▶ _EXERCISE DESCRIPTION_
With the pictures removed, the data below must be transcribed in full and exactly.

▶ _GIVEN INFORMATION_

-------------------------

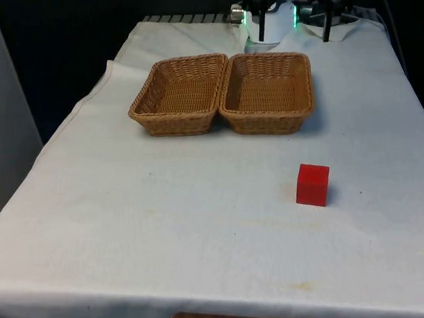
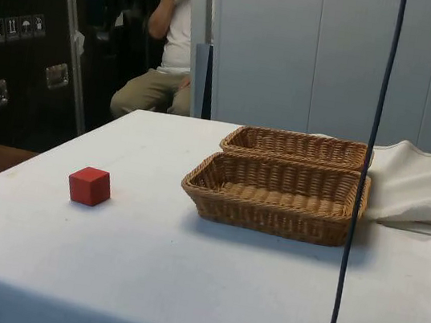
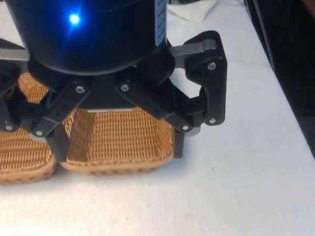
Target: Pick up the red cube and place it into the right basket.
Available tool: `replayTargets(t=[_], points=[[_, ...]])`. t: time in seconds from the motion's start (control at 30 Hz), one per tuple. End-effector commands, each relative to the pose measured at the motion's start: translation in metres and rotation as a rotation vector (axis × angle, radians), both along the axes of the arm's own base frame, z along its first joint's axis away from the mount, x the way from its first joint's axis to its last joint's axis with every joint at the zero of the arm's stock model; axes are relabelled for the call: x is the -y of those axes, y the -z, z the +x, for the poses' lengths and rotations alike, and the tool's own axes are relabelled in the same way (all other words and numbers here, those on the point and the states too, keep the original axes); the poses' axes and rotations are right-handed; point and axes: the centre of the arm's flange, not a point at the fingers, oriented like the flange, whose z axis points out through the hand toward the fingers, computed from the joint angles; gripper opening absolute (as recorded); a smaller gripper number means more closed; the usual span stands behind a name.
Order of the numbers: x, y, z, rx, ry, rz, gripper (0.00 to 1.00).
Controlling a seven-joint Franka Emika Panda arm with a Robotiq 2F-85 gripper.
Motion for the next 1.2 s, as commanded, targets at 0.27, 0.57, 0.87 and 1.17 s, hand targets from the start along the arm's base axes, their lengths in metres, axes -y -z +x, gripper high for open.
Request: replayTargets(t=[0.27, 0.57, 0.87, 1.17], points=[[-0.008, 0.017, 0.014, 0.050, 0.014, 0.019, 1.00], [-0.013, 0.037, 0.025, 0.083, 0.018, 0.031, 1.00], [-0.017, 0.070, 0.034, 0.093, 0.020, 0.047, 1.00], [-0.020, 0.101, 0.041, 0.096, 0.025, 0.063, 1.00]])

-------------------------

▶ _WRITTEN ANSWER_
Target: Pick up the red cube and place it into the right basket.
Available tool: `replayTargets(t=[_], points=[[_, ...]])`. t: time in seconds from the motion's start (control at 30 Hz), one per tuple. End-effector commands, each relative to the pose measured at the motion's start: translation in metres and rotation as a rotation vector (axis × angle, radians), both along the axes of the arm's own base frame, z along its first joint's axis away from the mount, x the way from its first joint's axis to its last joint's axis with every joint at the zero of the arm's stock model; axes are relabelled for the call: x is the -y of those axes, y the -z, z the +x, for the poses' lengths and rotations alike, and the tool's own axes are relabelled in the same way (all other words and numbers here, those on the point and the states too, keep the original axes); the poses' axes and rotations are right-handed; point and axes: the centre of the arm's flange, not a point at the fingers, oriented like the flange, whose z axis points out through the hand toward the fingers, computed from the joint angles; gripper opening absolute (as recorded); a smaller gripper number means more closed; the usual span stands behind a name.
Order of the numbers: x, y, z, rx, ry, rz, gripper (0.00 to 1.00).
Controlling a seven-joint Franka Emika Panda arm with a Robotiq 2F-85 gripper.
Motion for the next 1.2 s, as commanded, targets at 0.27, 0.57, 0.87 and 1.17 s, hand targets from the start along the arm's base axes, their lengths in metres, axes -y -z +x, gripper high for open.
Request: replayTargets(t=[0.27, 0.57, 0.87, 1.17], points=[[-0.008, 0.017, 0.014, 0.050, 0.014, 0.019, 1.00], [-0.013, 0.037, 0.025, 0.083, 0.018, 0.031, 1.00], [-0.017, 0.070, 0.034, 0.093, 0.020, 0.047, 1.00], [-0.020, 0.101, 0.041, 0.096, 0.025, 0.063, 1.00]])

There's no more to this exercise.